*** Block opens ***

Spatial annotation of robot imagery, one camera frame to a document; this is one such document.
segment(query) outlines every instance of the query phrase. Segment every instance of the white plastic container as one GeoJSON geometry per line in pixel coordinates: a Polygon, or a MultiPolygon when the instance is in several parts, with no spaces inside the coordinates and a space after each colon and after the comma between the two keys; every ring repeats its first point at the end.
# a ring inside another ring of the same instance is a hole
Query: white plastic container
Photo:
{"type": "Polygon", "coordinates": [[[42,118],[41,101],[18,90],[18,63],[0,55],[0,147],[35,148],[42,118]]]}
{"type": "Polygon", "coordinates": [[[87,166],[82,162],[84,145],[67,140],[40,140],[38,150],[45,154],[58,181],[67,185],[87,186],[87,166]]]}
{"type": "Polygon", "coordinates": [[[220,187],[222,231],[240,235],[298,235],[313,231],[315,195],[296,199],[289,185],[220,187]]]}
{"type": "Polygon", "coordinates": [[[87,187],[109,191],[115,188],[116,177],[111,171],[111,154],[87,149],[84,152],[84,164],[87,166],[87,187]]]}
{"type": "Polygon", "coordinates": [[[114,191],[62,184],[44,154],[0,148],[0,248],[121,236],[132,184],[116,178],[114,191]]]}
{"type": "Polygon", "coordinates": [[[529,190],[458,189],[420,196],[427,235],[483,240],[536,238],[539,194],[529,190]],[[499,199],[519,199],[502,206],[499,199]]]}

*** Block closes ***

Required work –
Using the entries above, quote each line verbatim from the first through the line that contains "Query: white plastic container".

Worked solution –
Spatial annotation of robot imagery, one camera frame to a document; this is one such document.
segment(query) outlines every instance of the query phrase. Segment every instance of the white plastic container as one GeoJSON geometry per line in pixel coordinates: a Polygon, or a MultiPolygon when the instance is in several parts, with no spaces inside the coordinates and a space after each colon and after the comma between the two keys; every ring repeats its first point at the end.
# a ring inside another ring of the same instance is a hole
Query: white plastic container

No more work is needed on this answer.